Muy bien, pero ¿quién es el bueno de Bob?, te preguntarás. Por si no lo sabías, Mr. Lutz es el anterior vicepresidente de General Motors, nada menos, así que algo sabe sobre la industria automovilística. Y sus conocimientos le han llevado a asegurar a Automotive News que este tipo de vehículos será asesinado en los próximos años, debido a la llegada de (¿adivinas?) los coches autónomos (¡premio!).

“Estamos en un ciclo de cambios acelerados. Durante siglos, el caballo fue el principal medio de transporte; en los últimos 120 años ha sido el automóvil. Ahora nos acercamos al fin de esa era, ya que viajaremos en módulos estandarizados”, advierte. Imaginamos algo parecido al concept de Renault que puedes ver si pinchas en el enlace.

Lutz va más allá y comenta que en las próximas dos décadas, los vehículos conducidos por humanos serán ilegales en las carreteras públicas, ya que la mayoría de las personas optará por estos módulos autónomos, operados por compañías como Uber, por ejemplo (teniendo en cuenta que sus taxis voladores podrían llegar en 2020, todo cuadra).

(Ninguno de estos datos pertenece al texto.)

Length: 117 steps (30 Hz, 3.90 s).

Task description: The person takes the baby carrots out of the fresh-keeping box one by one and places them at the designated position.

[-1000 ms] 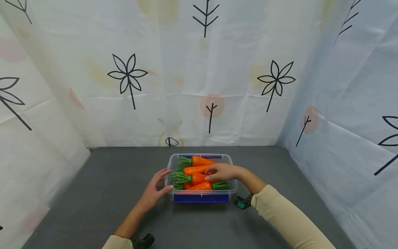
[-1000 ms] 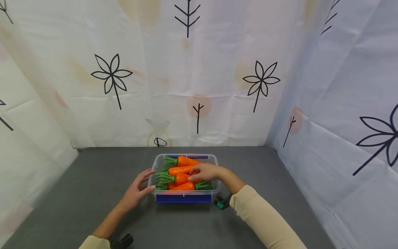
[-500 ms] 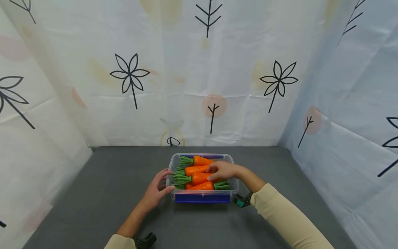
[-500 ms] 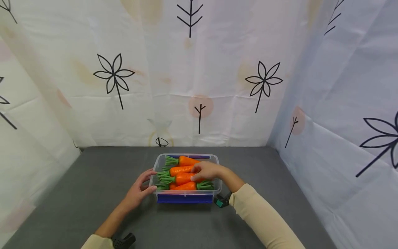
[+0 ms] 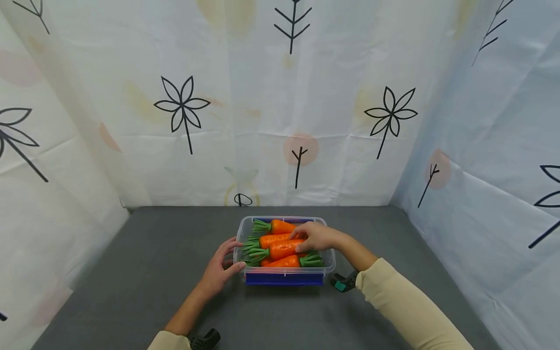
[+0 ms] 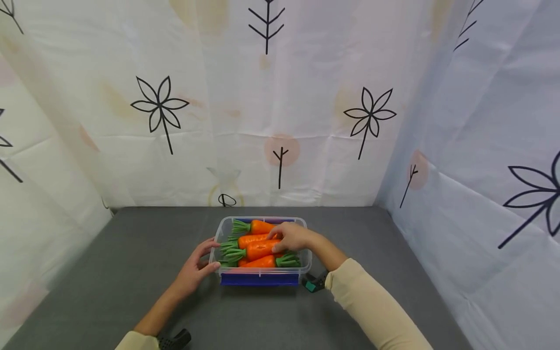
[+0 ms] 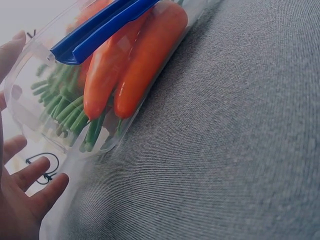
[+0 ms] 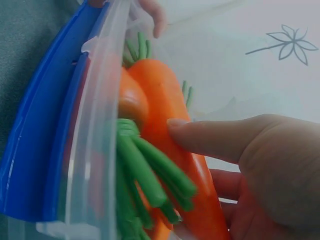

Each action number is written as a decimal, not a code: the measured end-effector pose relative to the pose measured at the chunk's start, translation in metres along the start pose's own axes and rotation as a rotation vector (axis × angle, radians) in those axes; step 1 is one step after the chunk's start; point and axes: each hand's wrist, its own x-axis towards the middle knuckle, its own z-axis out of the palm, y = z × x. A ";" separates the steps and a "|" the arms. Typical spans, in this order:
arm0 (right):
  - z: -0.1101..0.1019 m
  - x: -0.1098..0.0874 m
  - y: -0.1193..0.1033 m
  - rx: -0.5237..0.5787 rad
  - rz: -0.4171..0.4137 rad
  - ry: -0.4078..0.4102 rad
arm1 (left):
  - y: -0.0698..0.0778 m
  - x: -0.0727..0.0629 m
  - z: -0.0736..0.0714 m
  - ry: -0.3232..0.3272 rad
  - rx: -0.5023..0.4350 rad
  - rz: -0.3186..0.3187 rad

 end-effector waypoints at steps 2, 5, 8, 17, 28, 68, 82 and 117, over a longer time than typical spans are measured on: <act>-0.004 -0.004 -0.002 -0.001 -0.006 0.008 | -0.001 0.000 0.000 -0.002 0.000 0.006; -0.012 -0.011 -0.005 0.000 -0.017 0.030 | -0.005 -0.001 0.000 -0.004 -0.005 0.030; -0.020 -0.017 -0.005 0.009 -0.023 0.059 | -0.004 -0.002 0.000 -0.002 -0.010 0.046; -0.045 -0.035 0.005 0.052 0.020 0.214 | 0.020 -0.002 0.000 0.009 0.022 -0.015; -0.047 -0.051 0.044 0.106 0.154 0.426 | 0.001 -0.001 -0.005 -0.053 0.006 -0.002; 0.024 -0.044 0.145 0.117 0.633 0.837 | 0.032 -0.007 -0.003 -0.035 0.026 0.049; 0.023 -0.039 0.137 0.147 0.652 0.713 | 0.031 -0.006 -0.003 -0.040 0.008 0.052; 0.024 -0.047 0.128 0.326 0.592 0.636 | 0.028 -0.007 -0.004 -0.042 0.017 0.060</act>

Gracias, Australia: los canguros despistan a los coches autónomos.

Por si esto no fuera lo suficientemente aterrador, también cree que los fabricantes tradicionales dejarán de existir en ese mismo período de tiempo, ya que se acabará la demanda de coches prestacionales. La razón es que los dichosos módulos (estamos empezando a cogerles mucha manía) se desplazarán a la velocidad requerida (y siempre legal, entendemos) y no habrá necesidad de algo más rápido.

Quizá piensas que este señor obvia a los amantes de las tandas en circuitos, de la adrenalina, de la emoción… a los petrolheads, vaya. Pues no. Lutz los incluye en una “élite” que todavía se decantará por los coches de combustión, controlados por humanos, pero su uso estará restringido a sitios como clubs de campo privados o algunos trazados.

Desde aquí sólo podemos desear que Lutz haya errado en sus cálculos y estos vaticinios se retrasen un poco. Otro siglo, al menos.